## WHAT IS EXPECTED
Each line below from the one containing "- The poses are" through the one containing "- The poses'" should be output exactly as it stands, and no other line should appear.

## EXERCISE DATA

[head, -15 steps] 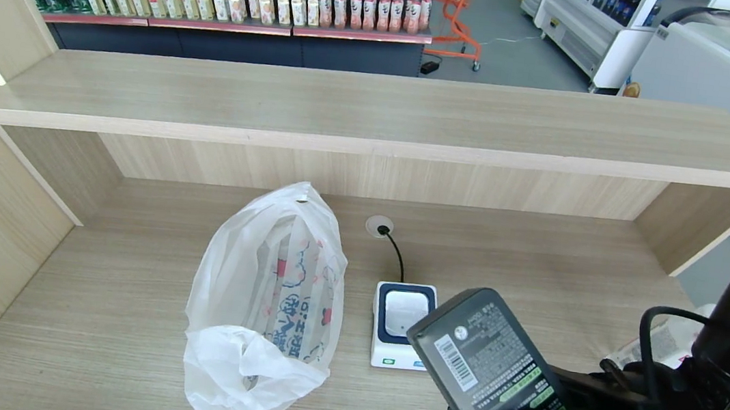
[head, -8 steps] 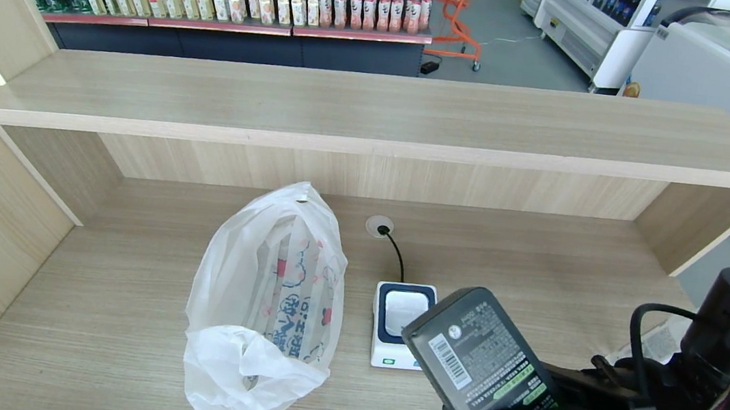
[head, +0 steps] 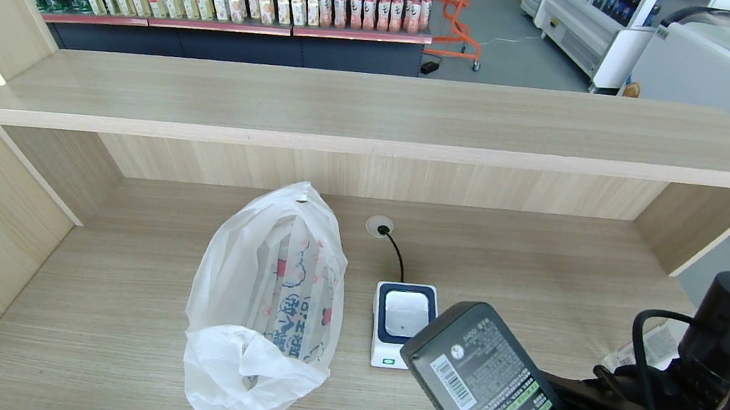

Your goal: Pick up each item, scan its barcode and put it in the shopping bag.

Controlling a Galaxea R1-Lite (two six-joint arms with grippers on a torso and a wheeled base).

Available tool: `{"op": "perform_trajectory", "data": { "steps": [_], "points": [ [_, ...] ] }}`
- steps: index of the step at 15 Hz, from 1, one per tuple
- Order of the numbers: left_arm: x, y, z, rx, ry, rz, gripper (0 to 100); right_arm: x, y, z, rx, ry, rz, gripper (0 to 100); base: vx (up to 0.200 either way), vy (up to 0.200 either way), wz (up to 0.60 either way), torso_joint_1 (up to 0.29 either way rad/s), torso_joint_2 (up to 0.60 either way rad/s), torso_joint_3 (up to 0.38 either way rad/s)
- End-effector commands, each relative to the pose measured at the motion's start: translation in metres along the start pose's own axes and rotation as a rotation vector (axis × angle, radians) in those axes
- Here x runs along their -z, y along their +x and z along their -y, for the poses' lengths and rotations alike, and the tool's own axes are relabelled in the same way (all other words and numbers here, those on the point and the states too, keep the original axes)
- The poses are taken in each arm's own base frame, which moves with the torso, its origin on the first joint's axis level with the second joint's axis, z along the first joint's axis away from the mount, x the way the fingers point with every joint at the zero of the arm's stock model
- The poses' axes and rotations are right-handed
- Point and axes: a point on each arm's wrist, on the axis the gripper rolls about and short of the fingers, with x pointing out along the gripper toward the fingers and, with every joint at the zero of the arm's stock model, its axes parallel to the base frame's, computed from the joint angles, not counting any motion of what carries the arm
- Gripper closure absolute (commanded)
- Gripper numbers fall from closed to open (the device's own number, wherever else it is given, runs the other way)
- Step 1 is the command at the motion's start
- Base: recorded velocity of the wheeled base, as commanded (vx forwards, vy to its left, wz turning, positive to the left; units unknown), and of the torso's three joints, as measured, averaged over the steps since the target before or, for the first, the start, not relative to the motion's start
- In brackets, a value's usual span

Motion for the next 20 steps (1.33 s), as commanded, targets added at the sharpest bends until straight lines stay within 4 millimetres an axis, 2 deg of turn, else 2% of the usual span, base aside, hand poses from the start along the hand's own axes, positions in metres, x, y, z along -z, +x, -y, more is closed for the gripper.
{"op": "perform_trajectory", "data": {
  "steps": [1, 4, 6, 8, 10, 13, 14, 15, 17, 18, 19, 20],
  "points": [
    [0.000, 0.000, 0.000, -0.001, 0.000, 0.000, 0, 0.001, 0.000, 0.001, 0.001, -0.005, -0.002, 100, 0.000, 0.000, 0.00, 0.000, 0.00, 0.000],
    [0.000, 0.000, 0.000, -0.001, 0.000, -0.002, 0, 0.012, -0.006, 0.018, 0.016, 0.044, -0.035, 100, 0.000, 0.000, 0.00, 0.000, 0.00, 0.000],
    [0.000, 0.000, 0.000, -0.001, 0.000, -0.002, 0, 0.030, -0.033, 0.033, -0.046, 0.282, -0.180, 100, 0.000, 0.000, 0.00, 0.000, 0.00, 0.000],
    [0.000, 0.000, 0.000, -0.001, 0.000, 0.000, 0, 0.026, -0.067, 0.046, -0.187, 0.576, -0.566, 100, 0.000, 0.000, 0.00, 0.000, 0.00, 0.000],
    [0.000, 0.000, 0.000, -0.001, 0.000, -0.002, 0, 0.027, -0.086, 0.071, -0.174, 0.691, -0.933, 100, 0.000, 0.000, 0.00, 0.000, 0.00, 0.000],
    [0.000, 0.000, 0.000, -0.001, 0.000, 0.000, 0, 0.023, -0.097, 0.070, -0.081, 0.913, -0.988, 100, 0.000, 0.000, 0.00, 0.000, 0.00, 0.000],
    [0.000, 0.000, 0.000, -0.001, 0.000, -0.002, 0, 0.021, -0.114, 0.073, -0.047, 0.993, -1.076, 100, 0.000, 0.000, 0.00, 0.000, 0.00, 0.000],
    [0.000, 0.000, 0.000, -0.001, 0.000, -0.002, 0, 0.019, -0.122, 0.073, -0.002, 1.078, -1.142, 100, 0.000, 0.000, 0.00, 0.000, 0.00, 0.000],
    [0.000, 0.000, 0.000, -0.001, 0.000, -0.002, 0, 0.019, -0.125, 0.068, 0.116, 1.292, -1.182, 100, 0.000, 0.000, 0.00, 0.000, 0.00, 0.000],
    [0.000, 0.000, 0.000, -0.001, 0.000, -0.002, 0, 0.020, -0.126, 0.056, 0.242, 1.523, -1.233, 100, 0.000, 0.000, 0.00, 0.000, 0.00, 0.000],
    [0.000, 0.000, 0.000, -0.001, 0.000, -0.002, 0, 0.021, -0.122, 0.044, 0.282, 1.650, -1.263, 100, 0.000, 0.000, 0.00, 0.000, 0.00, 0.000],
    [0.000, 0.000, 0.000, -0.001, 0.000, -0.002, 0, 0.024, -0.108, 0.035, 0.355, 1.856, -1.215, 100, 0.000, 0.000, 0.00, 0.000, 0.00, 0.000]
  ]
}}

## EXERCISE RESPONSE
- The poses are taken in each arm's own base frame, which moves with the torso, its origin on the first joint's axis level with the second joint's axis, z along the first joint's axis away from the mount, x the way the fingers point with every joint at the zero of the arm's stock model
- The poses' axes and rotations are right-handed

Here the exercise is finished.